When I smelled Lanny’s hair, her straightened hair
the dull black of asphalt, it was sweet, just on the edge of turning.
When I touched Lanny’s hair, smoothed my hand
over the rough surface so unlike my own black silk—
Lanny’s skin the color of Sanka in the jar, a stone
hot in the sun, flecks of glistening fool’s gold.
We took off our clothes and lay giggling in her bed.
We hid her brother’s magazines under the covers
and marveled at the pale women, their enormous breasts,
and marveled at each other’s flat chests,
her little buttons a color I had no name for.

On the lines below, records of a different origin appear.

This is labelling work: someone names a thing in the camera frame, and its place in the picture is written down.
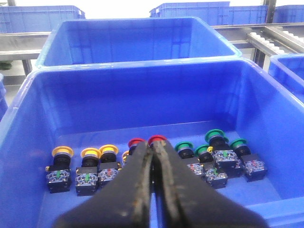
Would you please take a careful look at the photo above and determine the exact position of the blue crate with buttons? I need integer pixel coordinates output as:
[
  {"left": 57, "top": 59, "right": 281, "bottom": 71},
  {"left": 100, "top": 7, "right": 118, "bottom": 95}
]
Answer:
[{"left": 0, "top": 58, "right": 304, "bottom": 228}]

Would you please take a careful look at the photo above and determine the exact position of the blue crate far centre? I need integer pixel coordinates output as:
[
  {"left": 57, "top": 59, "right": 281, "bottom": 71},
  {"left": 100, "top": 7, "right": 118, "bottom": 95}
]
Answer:
[{"left": 150, "top": 1, "right": 268, "bottom": 26}]

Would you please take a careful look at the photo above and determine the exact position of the red push button switch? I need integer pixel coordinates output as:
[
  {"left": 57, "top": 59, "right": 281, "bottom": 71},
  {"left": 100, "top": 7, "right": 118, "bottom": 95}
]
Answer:
[{"left": 148, "top": 135, "right": 167, "bottom": 146}]

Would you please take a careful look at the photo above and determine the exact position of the yellow push button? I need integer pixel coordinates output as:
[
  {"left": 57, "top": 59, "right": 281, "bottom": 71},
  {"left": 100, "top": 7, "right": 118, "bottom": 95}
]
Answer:
[
  {"left": 75, "top": 147, "right": 101, "bottom": 196},
  {"left": 45, "top": 145, "right": 74, "bottom": 194},
  {"left": 97, "top": 144, "right": 121, "bottom": 188}
]

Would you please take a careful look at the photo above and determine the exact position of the empty blue crate behind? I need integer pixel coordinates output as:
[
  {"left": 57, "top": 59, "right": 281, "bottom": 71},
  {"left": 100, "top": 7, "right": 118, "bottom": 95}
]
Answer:
[{"left": 36, "top": 17, "right": 242, "bottom": 68}]

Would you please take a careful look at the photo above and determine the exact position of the blue crate right edge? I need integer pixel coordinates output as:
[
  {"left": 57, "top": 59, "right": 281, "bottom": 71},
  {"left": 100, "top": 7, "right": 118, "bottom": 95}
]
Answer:
[{"left": 268, "top": 53, "right": 304, "bottom": 103}]

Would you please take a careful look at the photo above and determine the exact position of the blue crate far left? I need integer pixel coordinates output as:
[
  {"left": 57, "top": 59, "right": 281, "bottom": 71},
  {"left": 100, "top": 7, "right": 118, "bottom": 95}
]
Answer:
[{"left": 0, "top": 5, "right": 85, "bottom": 33}]

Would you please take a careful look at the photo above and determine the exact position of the yellow push button hidden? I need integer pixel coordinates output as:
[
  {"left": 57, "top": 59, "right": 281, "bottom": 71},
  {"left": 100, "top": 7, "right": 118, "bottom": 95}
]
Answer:
[{"left": 122, "top": 150, "right": 129, "bottom": 167}]

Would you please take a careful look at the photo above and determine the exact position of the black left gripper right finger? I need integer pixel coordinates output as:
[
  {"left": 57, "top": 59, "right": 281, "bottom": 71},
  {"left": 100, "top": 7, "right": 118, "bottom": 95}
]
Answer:
[{"left": 152, "top": 140, "right": 268, "bottom": 228}]

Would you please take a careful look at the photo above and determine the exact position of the green push button rightmost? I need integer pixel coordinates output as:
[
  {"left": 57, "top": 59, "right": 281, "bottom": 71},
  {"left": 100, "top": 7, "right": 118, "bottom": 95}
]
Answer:
[{"left": 230, "top": 138, "right": 268, "bottom": 182}]

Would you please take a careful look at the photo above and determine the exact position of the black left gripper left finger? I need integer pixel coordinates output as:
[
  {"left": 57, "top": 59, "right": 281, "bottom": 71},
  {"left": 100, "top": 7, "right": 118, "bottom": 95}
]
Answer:
[{"left": 52, "top": 141, "right": 152, "bottom": 228}]

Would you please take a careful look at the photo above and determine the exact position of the red push button left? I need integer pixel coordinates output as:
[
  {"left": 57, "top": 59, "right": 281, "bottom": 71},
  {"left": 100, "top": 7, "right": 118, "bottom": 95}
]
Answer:
[{"left": 128, "top": 138, "right": 145, "bottom": 155}]

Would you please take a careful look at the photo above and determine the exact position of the green push button large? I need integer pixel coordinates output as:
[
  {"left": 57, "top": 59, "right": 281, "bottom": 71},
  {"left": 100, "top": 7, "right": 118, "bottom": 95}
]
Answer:
[{"left": 205, "top": 129, "right": 243, "bottom": 179}]

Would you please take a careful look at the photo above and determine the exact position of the yellow push button leftmost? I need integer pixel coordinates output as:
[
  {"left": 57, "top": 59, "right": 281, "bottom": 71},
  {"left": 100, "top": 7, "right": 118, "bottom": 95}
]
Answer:
[{"left": 45, "top": 145, "right": 74, "bottom": 194}]

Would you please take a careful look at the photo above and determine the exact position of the roller conveyor rack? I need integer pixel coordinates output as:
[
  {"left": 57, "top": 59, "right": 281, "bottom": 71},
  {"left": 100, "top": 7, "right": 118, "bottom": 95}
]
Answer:
[{"left": 213, "top": 22, "right": 304, "bottom": 71}]

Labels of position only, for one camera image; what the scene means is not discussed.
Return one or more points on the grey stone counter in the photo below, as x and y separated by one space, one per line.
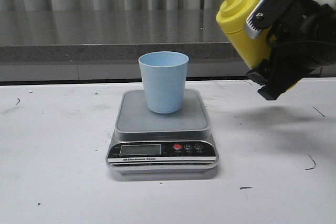
98 45

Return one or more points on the silver electronic kitchen scale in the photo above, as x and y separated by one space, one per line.
149 146

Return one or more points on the yellow squeeze bottle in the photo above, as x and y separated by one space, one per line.
231 17

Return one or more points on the light blue plastic cup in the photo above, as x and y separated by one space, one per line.
163 76

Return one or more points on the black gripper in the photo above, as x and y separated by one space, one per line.
304 34

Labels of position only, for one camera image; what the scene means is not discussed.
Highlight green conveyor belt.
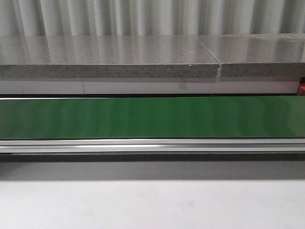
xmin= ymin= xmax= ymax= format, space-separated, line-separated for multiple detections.
xmin=0 ymin=96 xmax=305 ymax=139

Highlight grey granite slab right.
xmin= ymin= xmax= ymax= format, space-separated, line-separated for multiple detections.
xmin=197 ymin=34 xmax=305 ymax=79

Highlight grey granite slab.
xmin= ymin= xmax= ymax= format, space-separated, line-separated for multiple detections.
xmin=0 ymin=36 xmax=218 ymax=79
xmin=197 ymin=34 xmax=305 ymax=79

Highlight grey granite slab left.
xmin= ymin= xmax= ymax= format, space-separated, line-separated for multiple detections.
xmin=0 ymin=36 xmax=218 ymax=79

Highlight red plastic tray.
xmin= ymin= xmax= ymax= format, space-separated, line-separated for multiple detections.
xmin=298 ymin=83 xmax=305 ymax=96

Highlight white pleated curtain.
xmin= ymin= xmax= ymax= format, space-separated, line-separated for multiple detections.
xmin=0 ymin=0 xmax=305 ymax=36

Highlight aluminium conveyor side rail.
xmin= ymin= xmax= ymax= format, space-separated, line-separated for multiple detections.
xmin=0 ymin=138 xmax=305 ymax=155

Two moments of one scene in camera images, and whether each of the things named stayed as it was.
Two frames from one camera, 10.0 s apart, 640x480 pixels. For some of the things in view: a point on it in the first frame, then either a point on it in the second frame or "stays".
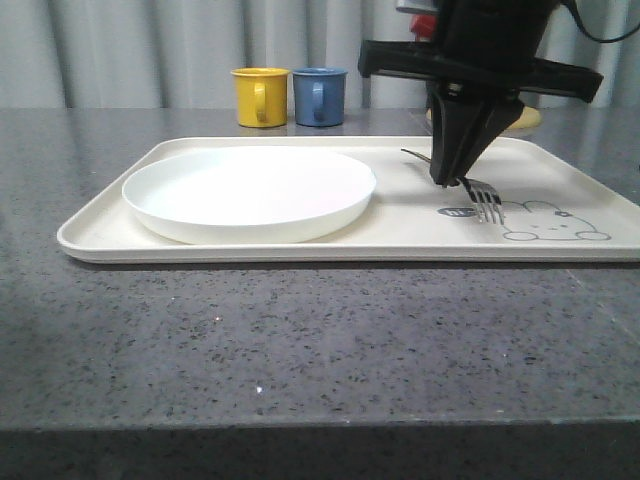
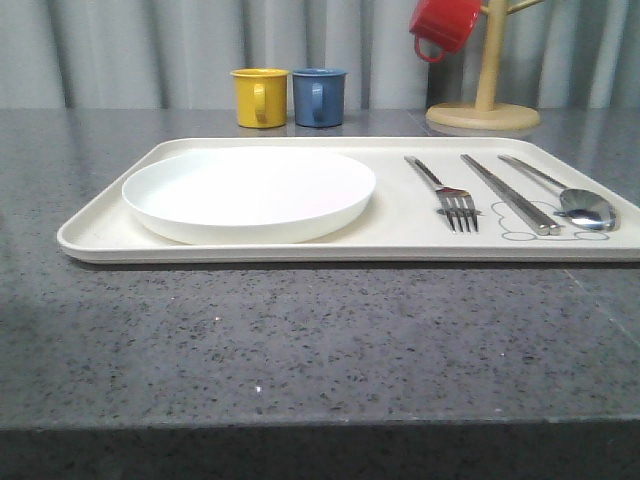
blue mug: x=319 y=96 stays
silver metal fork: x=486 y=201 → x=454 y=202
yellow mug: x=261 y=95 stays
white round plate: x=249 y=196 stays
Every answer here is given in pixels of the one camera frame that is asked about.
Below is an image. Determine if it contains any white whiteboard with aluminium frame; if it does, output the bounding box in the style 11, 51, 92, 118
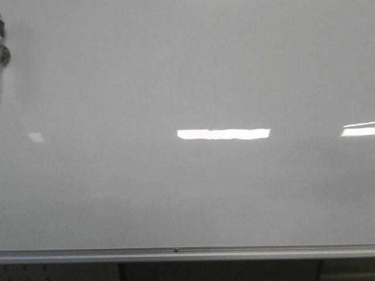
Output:
1, 1, 374, 264

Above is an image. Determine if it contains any robot arm at edge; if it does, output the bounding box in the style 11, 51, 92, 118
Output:
0, 16, 11, 98

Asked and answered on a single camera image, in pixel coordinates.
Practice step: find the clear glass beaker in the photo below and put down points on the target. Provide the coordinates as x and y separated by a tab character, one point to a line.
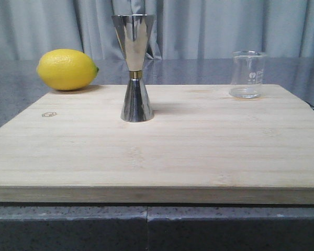
247	74

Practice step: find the grey curtain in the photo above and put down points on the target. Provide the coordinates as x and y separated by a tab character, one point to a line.
181	30

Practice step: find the bamboo cutting board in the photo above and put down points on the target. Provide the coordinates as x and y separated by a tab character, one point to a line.
202	146

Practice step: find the steel double jigger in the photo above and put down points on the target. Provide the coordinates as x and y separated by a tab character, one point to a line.
133	33

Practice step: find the yellow lemon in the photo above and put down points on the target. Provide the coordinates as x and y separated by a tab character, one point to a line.
66	69

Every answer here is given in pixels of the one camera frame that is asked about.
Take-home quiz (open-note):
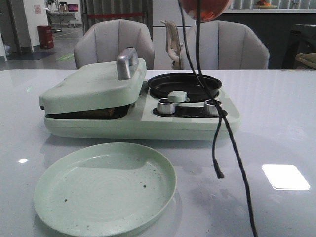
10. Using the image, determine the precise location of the grey upholstered chair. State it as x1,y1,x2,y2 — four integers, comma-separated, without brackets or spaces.
180,20,270,70
74,19,155,69

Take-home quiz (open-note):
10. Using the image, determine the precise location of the left grey upholstered chair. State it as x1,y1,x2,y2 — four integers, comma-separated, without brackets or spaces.
74,19,155,69

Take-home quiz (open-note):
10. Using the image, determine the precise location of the fruit plate on counter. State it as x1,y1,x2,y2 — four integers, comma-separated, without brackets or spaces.
255,0,277,9

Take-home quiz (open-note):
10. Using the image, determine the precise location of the right silver control knob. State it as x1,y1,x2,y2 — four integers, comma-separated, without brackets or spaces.
203,99,219,117

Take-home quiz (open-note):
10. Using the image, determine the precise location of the right grey upholstered chair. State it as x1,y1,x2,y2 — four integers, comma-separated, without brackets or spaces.
180,20,270,70

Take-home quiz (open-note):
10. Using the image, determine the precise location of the beige office chair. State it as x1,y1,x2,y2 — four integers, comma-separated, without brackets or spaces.
161,20,181,69

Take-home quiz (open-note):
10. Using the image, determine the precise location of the silver control knob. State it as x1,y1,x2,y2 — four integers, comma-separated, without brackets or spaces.
157,98,176,115
203,99,219,117

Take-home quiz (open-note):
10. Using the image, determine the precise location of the mint green sandwich maker lid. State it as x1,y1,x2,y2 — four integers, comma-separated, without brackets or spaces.
39,48,147,114

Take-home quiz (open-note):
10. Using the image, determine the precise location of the black cable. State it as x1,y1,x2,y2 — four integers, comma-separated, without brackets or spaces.
177,0,259,237
195,0,225,179

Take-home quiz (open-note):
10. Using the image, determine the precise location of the black round frying pan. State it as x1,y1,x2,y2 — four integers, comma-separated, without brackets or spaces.
148,73,209,103

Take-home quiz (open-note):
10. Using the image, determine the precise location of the pink bowl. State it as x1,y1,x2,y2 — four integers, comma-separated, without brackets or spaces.
180,0,232,22

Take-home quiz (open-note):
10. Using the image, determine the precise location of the mint green breakfast maker base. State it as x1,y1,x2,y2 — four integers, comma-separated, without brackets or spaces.
43,83,240,142

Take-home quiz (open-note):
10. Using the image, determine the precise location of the white bread slice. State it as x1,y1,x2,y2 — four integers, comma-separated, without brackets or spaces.
74,108,116,119

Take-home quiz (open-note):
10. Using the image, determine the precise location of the mint green round plate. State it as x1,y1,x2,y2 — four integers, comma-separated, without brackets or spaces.
33,142,177,237

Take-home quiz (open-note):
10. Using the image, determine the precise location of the dark washing machine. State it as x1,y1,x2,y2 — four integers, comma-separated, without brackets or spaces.
282,24,316,69

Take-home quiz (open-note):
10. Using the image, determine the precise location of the left silver control knob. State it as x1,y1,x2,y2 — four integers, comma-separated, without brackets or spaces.
157,98,176,115

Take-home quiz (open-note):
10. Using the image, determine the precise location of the white cabinet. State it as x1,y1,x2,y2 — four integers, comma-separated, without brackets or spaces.
152,0,184,70

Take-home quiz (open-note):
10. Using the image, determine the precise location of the red bin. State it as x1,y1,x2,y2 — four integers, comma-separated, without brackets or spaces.
37,25,54,49

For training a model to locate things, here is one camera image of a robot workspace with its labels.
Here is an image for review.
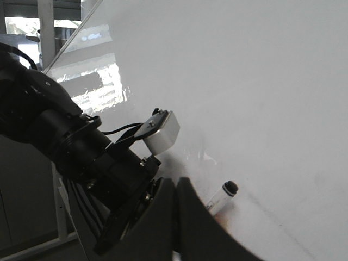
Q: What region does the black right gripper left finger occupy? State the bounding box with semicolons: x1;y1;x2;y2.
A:
94;178;175;260

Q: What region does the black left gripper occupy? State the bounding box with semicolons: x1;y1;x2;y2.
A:
54;108;162;256

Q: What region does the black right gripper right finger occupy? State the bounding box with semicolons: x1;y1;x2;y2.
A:
176;177;260;261

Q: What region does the white black whiteboard marker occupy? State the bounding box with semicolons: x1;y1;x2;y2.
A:
206;181;239;216

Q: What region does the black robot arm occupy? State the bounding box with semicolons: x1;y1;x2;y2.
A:
1;44;257;260

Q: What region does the white whiteboard surface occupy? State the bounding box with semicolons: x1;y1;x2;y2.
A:
48;1;347;260

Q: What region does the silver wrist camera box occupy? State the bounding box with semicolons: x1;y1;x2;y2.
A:
134;110;180;156

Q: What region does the black camera cable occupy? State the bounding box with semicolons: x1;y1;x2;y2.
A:
0;43;145;136

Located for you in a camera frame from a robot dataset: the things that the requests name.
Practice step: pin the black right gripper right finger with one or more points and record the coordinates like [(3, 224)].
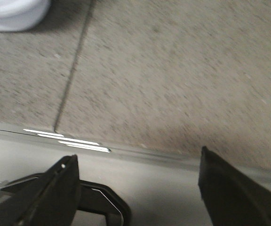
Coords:
[(230, 197)]

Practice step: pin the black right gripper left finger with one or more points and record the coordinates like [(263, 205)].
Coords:
[(50, 200)]

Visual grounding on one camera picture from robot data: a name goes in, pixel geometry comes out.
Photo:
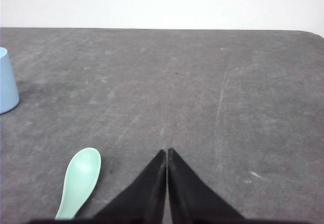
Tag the mint green plastic spoon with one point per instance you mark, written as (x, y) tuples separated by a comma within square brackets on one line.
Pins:
[(80, 179)]

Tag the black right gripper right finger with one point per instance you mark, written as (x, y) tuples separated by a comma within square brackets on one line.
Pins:
[(191, 200)]

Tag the light blue plastic cup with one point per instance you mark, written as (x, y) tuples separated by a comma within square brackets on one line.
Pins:
[(9, 91)]

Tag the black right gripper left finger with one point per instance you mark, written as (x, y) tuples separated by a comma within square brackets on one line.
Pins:
[(143, 201)]

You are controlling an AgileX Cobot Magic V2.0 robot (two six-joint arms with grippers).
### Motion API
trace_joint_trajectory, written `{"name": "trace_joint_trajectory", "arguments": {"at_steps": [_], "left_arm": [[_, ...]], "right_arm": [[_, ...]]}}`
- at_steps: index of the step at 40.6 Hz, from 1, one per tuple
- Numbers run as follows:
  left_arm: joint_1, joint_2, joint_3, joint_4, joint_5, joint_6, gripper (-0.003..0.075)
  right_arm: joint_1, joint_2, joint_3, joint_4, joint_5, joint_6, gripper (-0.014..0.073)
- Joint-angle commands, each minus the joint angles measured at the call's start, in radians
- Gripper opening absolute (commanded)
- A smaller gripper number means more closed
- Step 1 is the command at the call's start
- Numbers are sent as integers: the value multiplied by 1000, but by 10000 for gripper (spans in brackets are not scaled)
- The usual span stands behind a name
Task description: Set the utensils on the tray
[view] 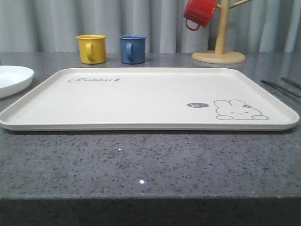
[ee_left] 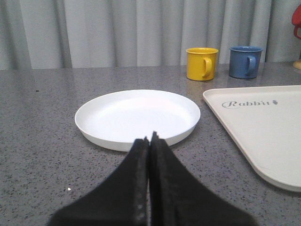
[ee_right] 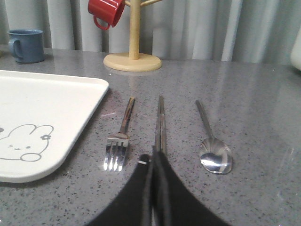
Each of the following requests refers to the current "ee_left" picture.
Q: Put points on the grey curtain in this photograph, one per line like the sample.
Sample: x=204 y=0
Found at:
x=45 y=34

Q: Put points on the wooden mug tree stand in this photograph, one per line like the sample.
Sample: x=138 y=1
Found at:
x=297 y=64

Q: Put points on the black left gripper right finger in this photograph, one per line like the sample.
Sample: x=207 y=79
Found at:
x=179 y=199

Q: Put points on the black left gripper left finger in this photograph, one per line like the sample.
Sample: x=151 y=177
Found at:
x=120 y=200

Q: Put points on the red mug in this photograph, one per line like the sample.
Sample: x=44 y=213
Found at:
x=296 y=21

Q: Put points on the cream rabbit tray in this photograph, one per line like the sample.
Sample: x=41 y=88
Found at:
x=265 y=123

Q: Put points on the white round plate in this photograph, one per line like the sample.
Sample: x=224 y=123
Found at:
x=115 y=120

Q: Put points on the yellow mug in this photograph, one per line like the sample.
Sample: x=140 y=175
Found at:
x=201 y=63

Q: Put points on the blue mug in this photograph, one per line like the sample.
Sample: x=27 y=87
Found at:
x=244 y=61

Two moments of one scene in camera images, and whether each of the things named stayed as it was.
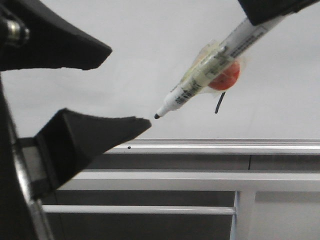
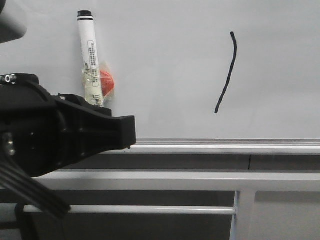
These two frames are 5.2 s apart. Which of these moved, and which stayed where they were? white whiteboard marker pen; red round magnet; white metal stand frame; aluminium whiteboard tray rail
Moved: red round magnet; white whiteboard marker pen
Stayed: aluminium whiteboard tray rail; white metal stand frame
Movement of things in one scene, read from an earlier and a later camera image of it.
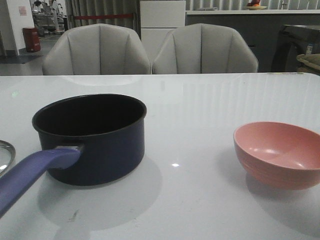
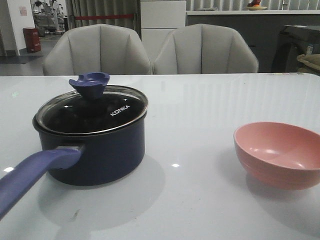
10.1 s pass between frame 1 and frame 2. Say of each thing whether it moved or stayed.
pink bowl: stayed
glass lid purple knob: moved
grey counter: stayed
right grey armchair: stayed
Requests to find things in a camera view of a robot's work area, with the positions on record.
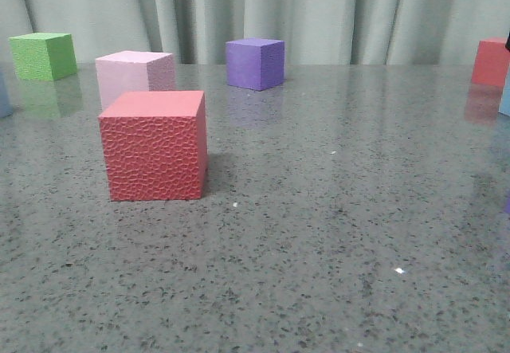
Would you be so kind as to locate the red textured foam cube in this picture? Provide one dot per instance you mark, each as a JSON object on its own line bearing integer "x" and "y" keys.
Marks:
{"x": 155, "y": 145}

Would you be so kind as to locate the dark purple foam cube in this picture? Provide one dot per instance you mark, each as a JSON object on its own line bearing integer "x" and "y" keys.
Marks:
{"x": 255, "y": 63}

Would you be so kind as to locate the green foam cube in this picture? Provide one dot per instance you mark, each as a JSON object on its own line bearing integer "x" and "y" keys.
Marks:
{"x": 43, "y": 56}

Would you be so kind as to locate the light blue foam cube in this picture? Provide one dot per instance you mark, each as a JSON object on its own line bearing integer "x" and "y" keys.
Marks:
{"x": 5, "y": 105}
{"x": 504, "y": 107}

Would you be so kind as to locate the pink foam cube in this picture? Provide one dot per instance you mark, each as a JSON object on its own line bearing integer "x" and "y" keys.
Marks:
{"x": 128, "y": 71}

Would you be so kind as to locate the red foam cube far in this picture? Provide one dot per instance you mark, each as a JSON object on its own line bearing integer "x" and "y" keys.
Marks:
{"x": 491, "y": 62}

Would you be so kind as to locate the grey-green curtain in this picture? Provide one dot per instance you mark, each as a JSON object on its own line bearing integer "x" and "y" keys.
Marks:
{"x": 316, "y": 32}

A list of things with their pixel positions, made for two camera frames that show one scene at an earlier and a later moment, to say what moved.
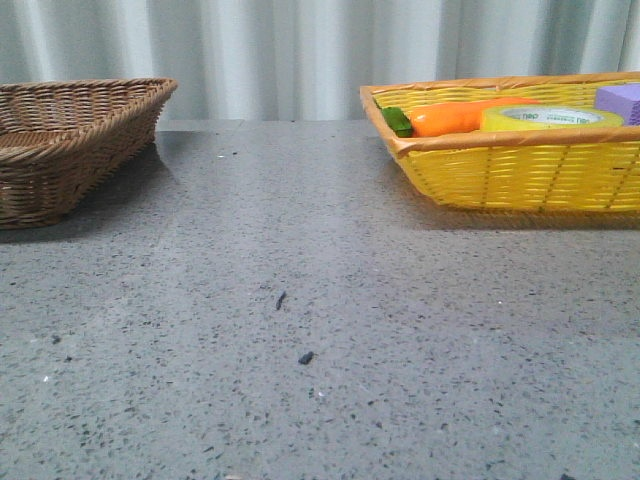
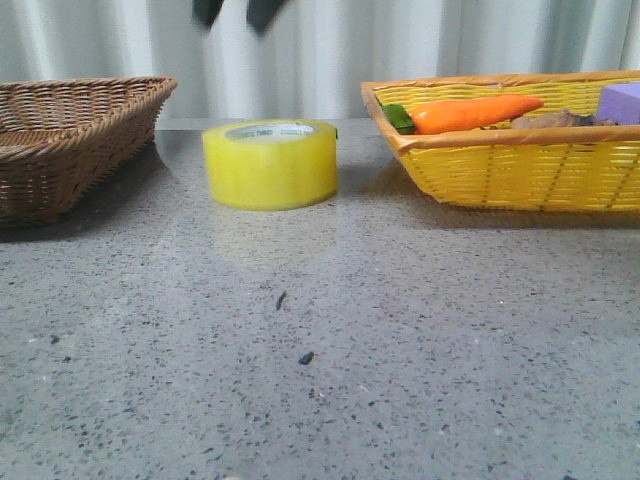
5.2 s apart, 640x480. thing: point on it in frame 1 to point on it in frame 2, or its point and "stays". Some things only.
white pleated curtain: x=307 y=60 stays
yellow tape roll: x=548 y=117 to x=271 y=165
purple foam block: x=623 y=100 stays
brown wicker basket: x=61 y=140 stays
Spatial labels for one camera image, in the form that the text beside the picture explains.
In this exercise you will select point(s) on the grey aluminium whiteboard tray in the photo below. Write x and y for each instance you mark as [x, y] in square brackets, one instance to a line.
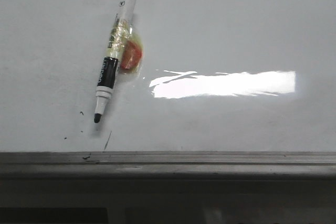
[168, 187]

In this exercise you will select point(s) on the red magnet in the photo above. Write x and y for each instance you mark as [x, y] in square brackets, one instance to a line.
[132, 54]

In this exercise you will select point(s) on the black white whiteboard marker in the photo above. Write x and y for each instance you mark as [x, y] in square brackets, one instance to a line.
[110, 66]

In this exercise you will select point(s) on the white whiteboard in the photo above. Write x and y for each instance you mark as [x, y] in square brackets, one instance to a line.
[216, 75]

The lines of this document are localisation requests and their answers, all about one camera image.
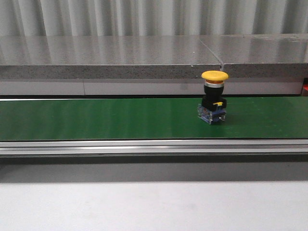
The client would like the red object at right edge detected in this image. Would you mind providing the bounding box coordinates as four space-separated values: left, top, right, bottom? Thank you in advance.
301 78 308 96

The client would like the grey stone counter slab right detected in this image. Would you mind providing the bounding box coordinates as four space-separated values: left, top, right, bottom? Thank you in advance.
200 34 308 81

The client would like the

I remember talking dirty, biting the pillows to keep
from screaming with laughter and something else. We had no idea
what any of it meant, all I knew was that I wanted my arms
around her thin little body I wanted to lie on top of her
with my face in the sweaty hollow between her neck and bony
shoulder, I wanted a world I would not learn
how to name until Lanny disappeared.
for Gloria
How did we decide—you nodded right or left,
I followed. Did we tell our parents—how
did we get there neither of us
had a car or a license. In the photo we sit smoking
on a blanket on what must be a beach
although you can’t see the ocean—maybe
it’s a hotel swimming pool. Bikinis, my sly, shy
almond eyes. Your mouth prim, your body
already hatching your future. Seniors in high school,
college freshmen, I remember nothing
but being there, Catalina, 26 miles across the sea,
the Avalon Ballroom’s graceful decay lording it over
daytrippers like us. We took a rickshaw,
night came with the usual terrors. You
went out on a boat with a stranger,
he had a yacht or was pretending to be
a man with a yacht. I don’t remember where
I slept or how we got home. Just this photo,
smoke from my Lucky
a curtain drawn across my face.
Over the land bridge to Idaho,
when my father died we didn’t
it’s how the Eskimos got there
and the Portuguese, my aunt’s
family, rows of Berriochoas
in Shoshone, animate as dust
swirling above ground, but when
my father died we just went home.
Africa, the Great Wall, we re-hung
the wallpaper in the corner cathedral,
we swept up the dust from Chernobyl
and fed each other with eyedroppers.
Now they come so fast, it’s hard
to keep track, my brother my sister
eventual only eighty years ago, now ellipses
in my mother’s autobiography. Oh yes,
she started it, my mother, with her June
snowfall, the monks gathering in their yellow,
her purple bruises, her flesh too yielding,
as if she were melting there in the salt flats
now each flies off after her, massive wing-beats,
we are already forgotten.
Sister, here is your box, it has no stairs.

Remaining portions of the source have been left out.